Pemerintahan Amerika Serikat (AS) di bawah Presiden Joe Biden akan melanjutkan pengiriman pasokan bom seberat 500 pon atau setara 226 kilogram ke Israel, yang telah memicu kehancuran dan banyak kematian dalam perang melawan Hamas di Jalur Gaza.

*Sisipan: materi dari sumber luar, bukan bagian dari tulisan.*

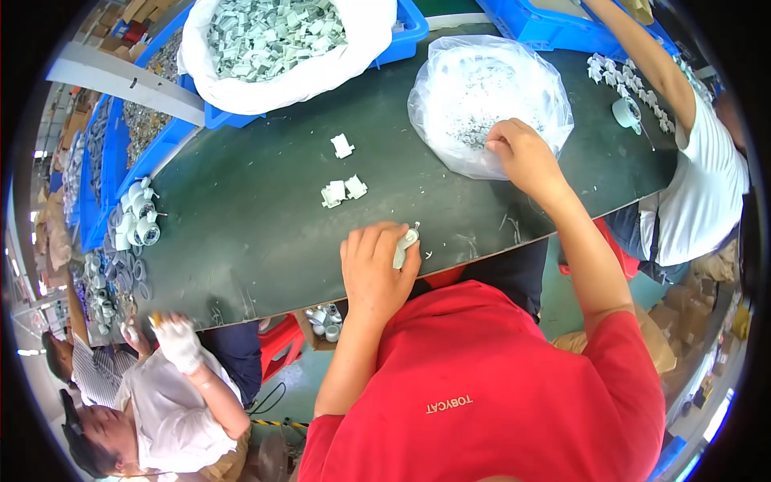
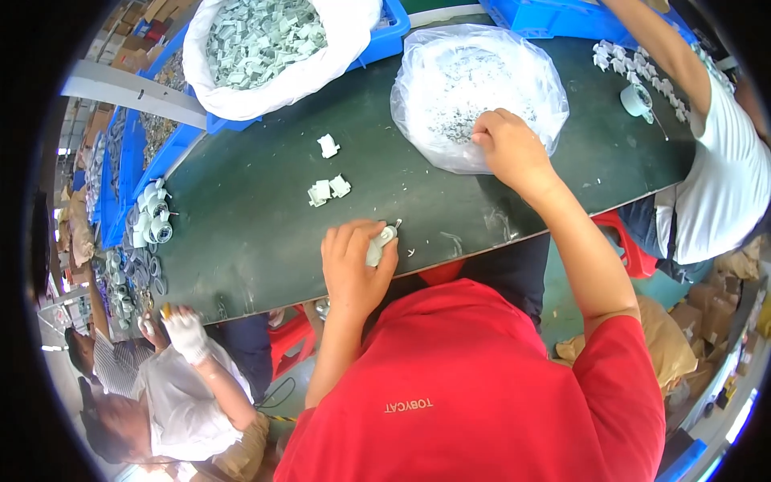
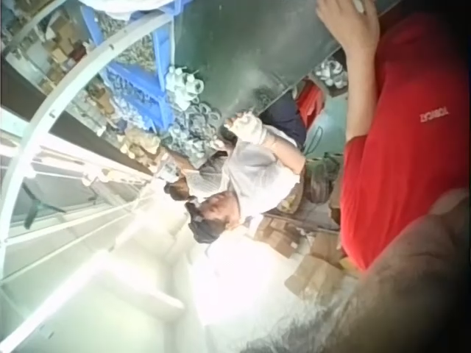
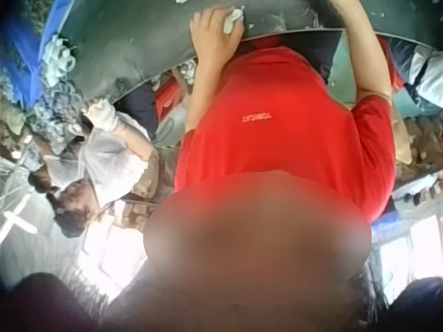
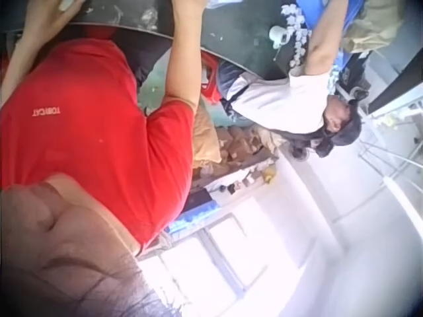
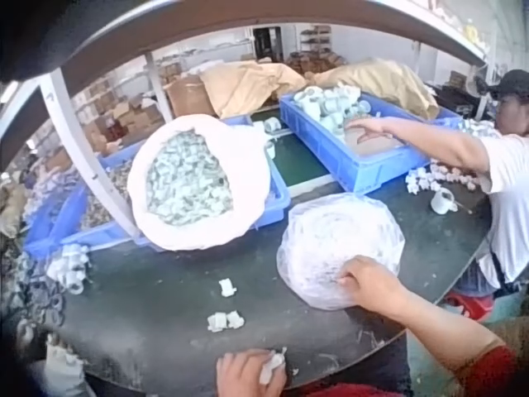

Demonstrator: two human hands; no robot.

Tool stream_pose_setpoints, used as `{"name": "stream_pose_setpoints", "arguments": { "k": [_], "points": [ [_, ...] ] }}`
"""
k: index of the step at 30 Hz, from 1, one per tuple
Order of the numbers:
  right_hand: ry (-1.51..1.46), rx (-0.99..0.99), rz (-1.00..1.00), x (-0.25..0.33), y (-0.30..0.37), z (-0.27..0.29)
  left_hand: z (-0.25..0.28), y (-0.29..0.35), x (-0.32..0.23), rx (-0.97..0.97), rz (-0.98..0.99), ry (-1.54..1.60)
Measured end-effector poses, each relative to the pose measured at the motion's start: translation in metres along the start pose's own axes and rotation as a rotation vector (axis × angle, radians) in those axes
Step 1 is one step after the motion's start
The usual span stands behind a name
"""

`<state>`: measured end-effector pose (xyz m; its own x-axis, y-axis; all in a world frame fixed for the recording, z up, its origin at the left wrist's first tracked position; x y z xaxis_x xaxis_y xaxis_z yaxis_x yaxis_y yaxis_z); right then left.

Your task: The person assembles small plastic housing units by hand, inserting metal contacts, pins, and springs into them from bins on a factory assembly line.

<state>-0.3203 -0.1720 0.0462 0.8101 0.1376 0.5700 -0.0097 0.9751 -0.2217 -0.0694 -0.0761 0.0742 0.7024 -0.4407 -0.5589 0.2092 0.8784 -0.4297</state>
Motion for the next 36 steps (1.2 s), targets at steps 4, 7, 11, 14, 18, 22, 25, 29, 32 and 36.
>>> {"name": "stream_pose_setpoints", "arguments": {
  "k": [4, 7, 11, 14, 18, 22, 25, 29, 32, 36],
  "points": [
    [-0.308, -0.073, -0.236, -0.020, -0.002, 0.010, 0.003, 0.003, 0.009, 0.011, 0.018, -0.037],
    [-0.545, -0.113, -0.221, -0.008, 0.007, 0.021, -0.002, 0.002, 0.011, 0.015, 0.014, 0.039],
    [-0.841, 0.309, -0.391, 0.050, 0.052, -0.027, 0.001, 0.002, 0.012, 0.045, 0.043, 0.032],
    [-1.004, 0.408, -0.361, 0.081, 0.074, -0.060, 0.000, 0.001, 0.012, 0.056, 0.044, 0.024],
    [-1.084, 0.449, -0.310, 0.097, 0.084, -0.088, 0.003, 0.001, 0.014, 0.032, 0.023, 0.055],
    [-1.023, 0.458, -0.283, 0.105, 0.079, -0.091, 0.004, 0.001, 0.015, 0.025, 0.004, 0.064],
    [-1.125, 0.513, -0.330, 0.110, 0.080, -0.099, 0.004, 0.003, 0.019, 0.008, 0.010, 0.073],
    [-1.113, 0.533, -0.431, 0.113, 0.077, -0.099, 0.006, 0.005, 0.019, -0.031, 0.001, 0.085],
    [-1.115, 0.563, -0.427, 0.113, 0.083, -0.109, 0.008, 0.009, 0.019, -0.089, 0.004, 0.108],
    [-1.169, 0.515, -0.473, 0.116, 0.084, -0.111, 0.012, 0.014, 0.022, -0.180, 0.015, 0.082]
  ]
}}
Point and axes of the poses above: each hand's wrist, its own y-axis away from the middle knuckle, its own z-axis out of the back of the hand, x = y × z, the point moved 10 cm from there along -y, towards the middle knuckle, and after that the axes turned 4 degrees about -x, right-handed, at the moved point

Meski begitu, Washington masih akan menangguhkan pengiriman pasokan bom seberat 2.000 pon atau setara 907 kilogram untuk Tel Aviv, karena kekhawatiran bom-bom itu akan digunakan dalam serangan di area-area padat penduduk di Jalur Gaza.
Seperti dilansir Reuters, Kamis (11/7/2024), otoritas AS pada Mei lalu menghentikan sementara pengiriman bom 2.000 pon dan 500 pon karena kekhawatiran atas dampak yang mungkin terjadi di Jalur Gaza saat perang berkecamuk sejak Oktober tahun lalu.
Kekhawatiran khusus pemerintah AS adalah penggunaan bom berukuran besar di Rafah, yang selama ini menjadi tempat perlindungan bagi lebih dari satu juta warga Palestina yang mengungsi dari perang di Jalur Gaza.
“Kami sudah memperjelas bahwa kekhawatiran kami adalah pada penggunaan akhir bom seberat 2.000 pon tersebut, khususnya untuk operasi Israel di Rafah yang telah mereka umumkan akan selesai,” ucap seorang sumber pejabat AS yang enggan disebut namanya, seperti dikutip Reuters dalam laporannya.
Satu bom seberat 2.000 pon disebut bisa menembus beton dan logam tebal, sehingga menciptakan radius ledakan yang luas.
Dituturkan oleh sumber pejabat AS tersebut bahwa bom-bom seberat 500 pon itu ditempatkan dalam pengiriman yang sama dengan bom lebih besar yang pengirimannya masih ditangguhkan, sehingga ikut tertahan.
“Kekhawatiran utama kami adalah potensi penggunaan bom seberat 2.000 pon di Rafah dan wilayah lainnya di Gaza … Karena kekhawatiran kami bukan tentang bom seberat 500 pon, hal tersebut dilakukan sebagai bagian dari proses yang biasa,” jelas sumber pejabat AS tersebut.